Still something didn't ring true. In our fifth session, I asked her to tell me about her original motivation to overcome a challenging life situation.
An entirely different sense of her arose as she described a punitive and condemnatory father, uncles and brothers. In fact, I could sense bitterness beneath her words. As we explored more deeply, it became apparent to both of us that she had paid a terrible toll for all the hardness she had encountered at their hands. While it had motivated her, her drive came through anger and spite. While I’d never diminish her successes, I certainly would question the effects it had on her.
At one point, as Cherie looked to me for guidance, I smiled at her. Actually, it was a smile of compassion because my heart hurt for her. Out of nowhere came a phrase. “Cherie, gently is the way.”

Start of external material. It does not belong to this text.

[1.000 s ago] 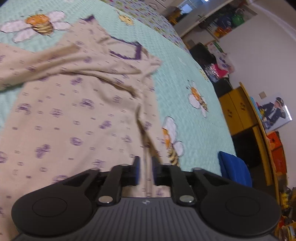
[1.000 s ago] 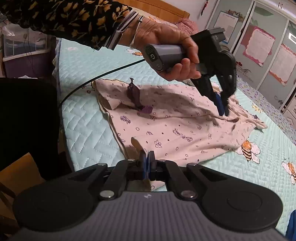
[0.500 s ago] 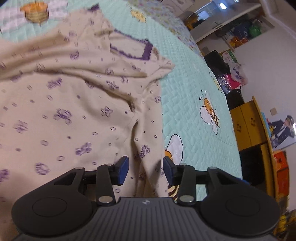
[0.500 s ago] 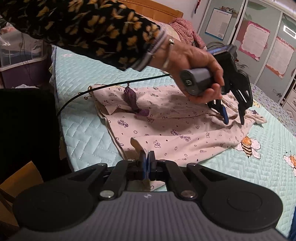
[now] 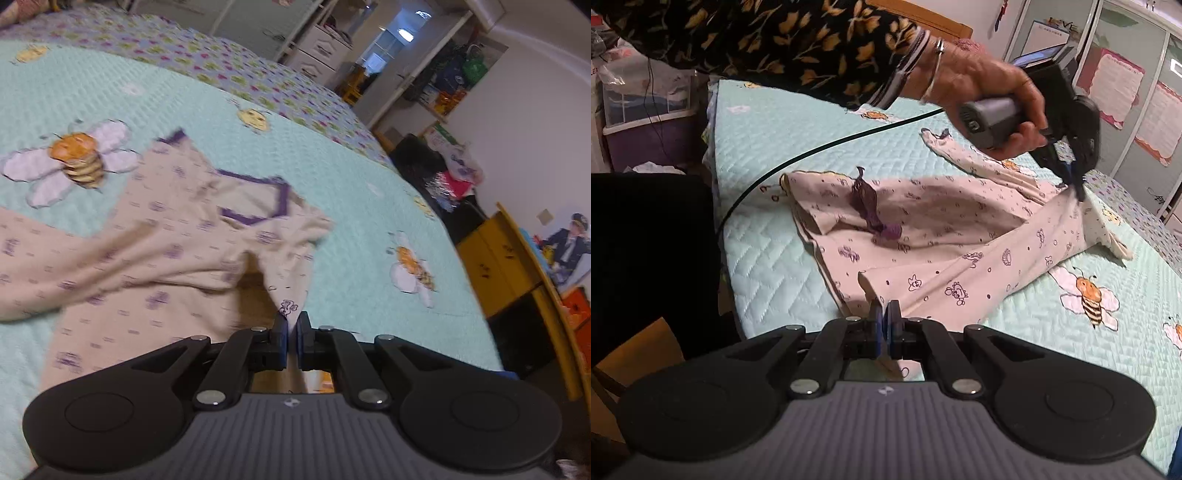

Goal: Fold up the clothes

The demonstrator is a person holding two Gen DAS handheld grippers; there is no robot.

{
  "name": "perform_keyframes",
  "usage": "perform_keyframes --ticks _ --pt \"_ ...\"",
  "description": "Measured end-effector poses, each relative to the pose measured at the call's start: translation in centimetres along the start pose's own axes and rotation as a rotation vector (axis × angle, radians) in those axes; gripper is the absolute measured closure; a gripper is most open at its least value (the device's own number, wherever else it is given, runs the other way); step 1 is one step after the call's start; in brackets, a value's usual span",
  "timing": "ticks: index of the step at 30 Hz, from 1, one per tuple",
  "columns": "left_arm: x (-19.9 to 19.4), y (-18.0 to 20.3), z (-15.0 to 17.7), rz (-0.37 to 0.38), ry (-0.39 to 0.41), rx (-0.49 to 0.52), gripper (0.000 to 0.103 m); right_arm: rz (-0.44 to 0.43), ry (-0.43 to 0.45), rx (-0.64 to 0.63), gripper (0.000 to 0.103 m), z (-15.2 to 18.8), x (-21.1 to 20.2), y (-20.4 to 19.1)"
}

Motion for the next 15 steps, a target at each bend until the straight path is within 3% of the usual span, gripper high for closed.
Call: perform_keyframes --ticks 3,7,8,10,15 --pt "1.3 -2.6 0.9 -0.052 -0.033 -0.040 0.099 -0.022 -0.002 0.000 0.101 -0.5 0.5 -0.2" --pt "2.5 -6.2 2.1 -0.010 -0.070 -0.169 0.092 -0.107 -0.074 0.011 0.084 -0.7 2.0 -1.1" --pt "2.1 -6.6 2.2 0.014 -0.060 -0.185 0.088 -0.132 -0.056 0.033 0.082 -0.7 1.8 -1.2" --pt "1.0 -6.8 2.2 0.033 -0.034 -0.203 0.066 -0.190 -0.025 0.095 0.082 -0.8 1.3 -1.2" --pt "-4.3 -6.5 3.2 0.046 0.003 -0.194 0.061 -0.193 0.016 0.198 0.082 -0.8 -0.1 -0.6"
Point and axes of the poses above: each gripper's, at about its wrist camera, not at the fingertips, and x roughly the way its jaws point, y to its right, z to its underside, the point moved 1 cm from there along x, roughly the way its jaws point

Her eyes grew teary in response.
“After what you've endured, I can’t be hard on you. How about we find a way to motivate you that doesn’t hurt so damn much?”
Cherie was able to find another way. One that did not require her to experience the harshness that had become her normal. It continues to serve her well. Today, when we cross paths, as happens every now again, she smiles at me before we embrace. Always she whispers, “Gently is the way.”
Each of us has adopted our own sense of normal based on our experience. It may not be normal, and may not be useful, but it is familiar.
The question we must ask ourselves is whether it serves us well. Self-harm is never a good outcome, even if it is our normal.
Seeing True™ in Action
Here’s a fun exercise:
Identify the primary ways you believe you are motivated. For each, honestly list the pros and cons of each approach.
Then, talk to some peers or friends. Describe the situations you routinely face, and ask them what strategies they would use to be motivated. Finally, ask about the pros and cons.
See if you can find a better way...gently.